Mid-Victorian Britain had experienced the manifestations of spiritualism, undoubtedly one of the most controversial aspects of Victorian culture.

In December 1861, a few months after he published the first instalment of his supernatural masterpiece, ‘A Strange Story’, the distinguished novelist Edward Bulwer Lytton told his friend John Forster that he wished to make philosophers inquire into [spirit manifestations] as I think Bacon, Newton, and Davy would have inquired. There must be a natural cause for them — if they are not purely imposture. Even if that natural cause be the admission of a spirit world around us, which is the extreme point. But if so, it is a most impartial revelation in Nature.

Lytton thus expressed the dilemma of many people in mid-Victorian Britain who had experienced the manifestations of spiritualism, undoubtedly one of the most controversial aspects of Victorian culture that was reaching new heights of popularity in the 1860s.

His remark implicitly represents the Victorian association of spiritualism with the supernatural but it also problematises that association by identifying the Victorian quest for order behind phenomena purporting to come from the other world — the “naturalization of the supernatural” as it was called by one early historian of Victorian psychical research.

While some firmly believed that manifestations were opposed to every known natural law and by definition supernatural, others upheld the possibility that such manifestations might derive from “natural causes”, whether well-known mental mechanisms, new forces associated with the body, or intelligences from the spirit world.

Historians and literary scholars have long puzzled over the resurgence of interest in the supernatural in the Victorian period. This period has been called the “age of science”, a period of increasing belief that the cosmos was governed by immutable natural laws rather than capricious supernatural agencies or divine whim, and when supernatural beliefs were increasingly dismissed as superstition.

It was a period in which a wide range of phenomena were brought under the realm of empirically-grounded law, and one witnessing a proliferation of laws constructed in diverse areas of scientific enquiry, including physics, chemistry, physiology, and psychology.

The formulation of laws was widely regarded as the highest goals of scientific endeavour, and those monuments of ordering physical phenomena — the laws of celestial mechanics — were upheld by Victorian scientists as the ideal to which all scientific enterprises should aspire.

Moreover, since natural laws were widely regarded as authoritative accounts of the natural world, scientific practitioners, whose empirical evidence underpinned such laws, were generally seen as the supreme authorities on the natural world.

As this article will show, it was precisely because the sciences were recognised as the most reliable means of discerning regularities beneath phenomena, that Victorian spiritualists sought to achieve the authority of scientific laws for their claims regarding the manifestations of the séance.

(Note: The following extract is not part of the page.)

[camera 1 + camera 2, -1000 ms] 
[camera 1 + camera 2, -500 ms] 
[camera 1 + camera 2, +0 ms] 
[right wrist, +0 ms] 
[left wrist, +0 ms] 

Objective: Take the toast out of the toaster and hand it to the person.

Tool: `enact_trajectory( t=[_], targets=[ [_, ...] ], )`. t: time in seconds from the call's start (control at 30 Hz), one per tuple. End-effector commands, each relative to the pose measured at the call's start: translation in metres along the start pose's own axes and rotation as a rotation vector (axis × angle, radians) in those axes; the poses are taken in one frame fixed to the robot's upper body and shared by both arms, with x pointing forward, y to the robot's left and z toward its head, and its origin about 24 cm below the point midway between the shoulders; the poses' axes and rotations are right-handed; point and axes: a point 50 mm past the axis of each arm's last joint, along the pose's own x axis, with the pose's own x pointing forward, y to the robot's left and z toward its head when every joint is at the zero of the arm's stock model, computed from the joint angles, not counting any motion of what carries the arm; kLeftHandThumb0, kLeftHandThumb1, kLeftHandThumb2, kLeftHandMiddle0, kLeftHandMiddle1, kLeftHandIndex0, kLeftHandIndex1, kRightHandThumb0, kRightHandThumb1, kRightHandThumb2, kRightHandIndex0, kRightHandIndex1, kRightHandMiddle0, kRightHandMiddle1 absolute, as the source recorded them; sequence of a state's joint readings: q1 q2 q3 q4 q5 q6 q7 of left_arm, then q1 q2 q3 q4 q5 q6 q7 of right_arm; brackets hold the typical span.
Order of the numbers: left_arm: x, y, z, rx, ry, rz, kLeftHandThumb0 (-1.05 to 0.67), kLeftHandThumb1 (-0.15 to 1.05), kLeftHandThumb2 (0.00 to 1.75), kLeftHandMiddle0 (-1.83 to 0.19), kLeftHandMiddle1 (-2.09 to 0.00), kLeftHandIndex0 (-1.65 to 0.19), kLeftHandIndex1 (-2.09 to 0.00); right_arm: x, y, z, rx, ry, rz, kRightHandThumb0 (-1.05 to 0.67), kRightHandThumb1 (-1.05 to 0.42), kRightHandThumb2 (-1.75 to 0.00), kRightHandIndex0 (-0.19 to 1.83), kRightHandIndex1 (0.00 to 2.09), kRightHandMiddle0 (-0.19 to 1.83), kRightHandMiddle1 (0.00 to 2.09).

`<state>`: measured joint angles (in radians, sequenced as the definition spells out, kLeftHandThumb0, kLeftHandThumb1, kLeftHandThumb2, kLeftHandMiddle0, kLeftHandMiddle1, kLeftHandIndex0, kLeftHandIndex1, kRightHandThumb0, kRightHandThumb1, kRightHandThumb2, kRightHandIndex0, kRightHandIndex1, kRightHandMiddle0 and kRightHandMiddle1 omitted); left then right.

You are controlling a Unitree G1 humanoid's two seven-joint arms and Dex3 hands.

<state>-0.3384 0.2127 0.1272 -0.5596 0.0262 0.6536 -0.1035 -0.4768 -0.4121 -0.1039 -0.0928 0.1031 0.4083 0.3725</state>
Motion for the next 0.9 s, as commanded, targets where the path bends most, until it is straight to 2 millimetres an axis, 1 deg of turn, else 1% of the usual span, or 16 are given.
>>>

However, these struggles occurred in a period when spirit manifestations were being blankly dismissed because of their allegedly supernatural status and moreover, when the sciences were being defined to exclude spiritualism.

The apparently lawless phenomena of the séance and the interpretations of such phenomena promulgated by spiritualists had to be banished because they threatened the rapid progress of science and the stable natural order on which scientific professionalisers based their claims for cultural authority.

George Carey Foster, an evangelist for the new Victorian cultures of laboratory physics teaching, spoke for many who had devoted their lives to building the intellectual and architectural spaces of the sciences, when, in 1894, he warned the psychical researcher Oliver Lodge that “is not the whole progress of physics based on the assumption that these [spiritualistic] things do not happen?”.

In articles in mass mass-circulation periodicals, textbooks, public lectures, and in classroom teaching, Victorian professionalisers and popularisers of science enforced the contrast between science and spiritualism, and helped represent spiritualism as beyond the domain of legitimate science and supernatural qua beyond the domain of natural enquiry.

As historians have argued, however, since the Victorian period witnessed such fierce scientific, intellectual, and theological debates over the boundaries between science and spiritualism, science and pseudo-science, we cannot take such boundaries for granted in our historical analyses. These boundaries are the explanans, not the explanandum.

One of the most important benefits of this approach is that it draws attention to the complexity of the debates out of which these boundaries emerged.

Recent scholarship has demonstrated, for example, that controversies over spiritualism were not, as traditional historiography suggests, struggles between proponents of “science” and “pseudo-science”, but fights between individuals who passionately believed in science and that their particular approach to the spirit world was scientific and the most legitimate.

The new historiography of the occult sciences also challenges the use of natural and supernatural as unproblematic categories for analysing disputes over spiritualism, and prompts us to understand how boundaries between natural and supernatural emerged from disputes over spirit manifestations.

Contemporary literature on the supernatural, however, testifies to the continuing usefulness and persuasiveness of classifying spiritualism as “supernatural”. While such classification respects the categories used by historical characters, it is not sensitive to the provisional, contradictory, or other uses to which “supernatural” was put in Victorian Britain. Neither does it represent the complex natural interpretations of spiritualistic manifestations.